Brief
Your answer must be every line of the data below that holds the string "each", copied exactly.

++++++

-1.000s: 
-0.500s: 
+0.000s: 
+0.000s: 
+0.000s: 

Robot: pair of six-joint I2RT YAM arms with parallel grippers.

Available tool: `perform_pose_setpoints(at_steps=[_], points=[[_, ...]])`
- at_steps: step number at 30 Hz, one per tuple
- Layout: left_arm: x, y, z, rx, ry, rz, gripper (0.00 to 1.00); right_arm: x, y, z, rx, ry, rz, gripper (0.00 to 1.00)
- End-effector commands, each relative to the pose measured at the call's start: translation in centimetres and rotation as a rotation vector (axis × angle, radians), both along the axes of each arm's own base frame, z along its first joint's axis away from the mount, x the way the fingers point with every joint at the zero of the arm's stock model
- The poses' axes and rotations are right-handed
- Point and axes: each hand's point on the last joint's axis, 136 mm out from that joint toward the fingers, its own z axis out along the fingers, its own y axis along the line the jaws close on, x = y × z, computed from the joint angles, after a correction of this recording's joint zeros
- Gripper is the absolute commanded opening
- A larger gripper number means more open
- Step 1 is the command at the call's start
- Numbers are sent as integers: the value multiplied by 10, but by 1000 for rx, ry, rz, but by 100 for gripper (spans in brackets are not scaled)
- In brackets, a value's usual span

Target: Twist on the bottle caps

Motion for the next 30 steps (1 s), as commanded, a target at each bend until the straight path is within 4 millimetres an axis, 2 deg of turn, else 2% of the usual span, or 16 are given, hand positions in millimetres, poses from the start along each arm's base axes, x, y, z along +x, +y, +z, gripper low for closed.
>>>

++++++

Exercise response
- End-effector commands, each relative to the pose measured at the call's start: translation in centimetres and rotation as a rotation vector (axis × angle, radians), both along the axes of each arm's own base frame, z along its first joint's axis away from the mount, x the way the fingers point with every joint at the zero of the arm's stock model
- Point and axes: each hand's point on the last joint's axis, 136 mm out from that joint toward the fingers, its own z axis out along the fingers, its own y axis along the line the jaws close on, x = y × z, computed from the joint angles, after a correction of this recording's joint zeros
Motion for the next 30 steps (1 s), as commanded, a target at each bend until the straight path is within 4 millimetres an axis, 2 deg of turn, else 2% of the usual span, or 16 are given, hand positions in millimetres, poses from the start along each arm's base axes, x, y, z along +x, +y, +z, gripper low for closed.

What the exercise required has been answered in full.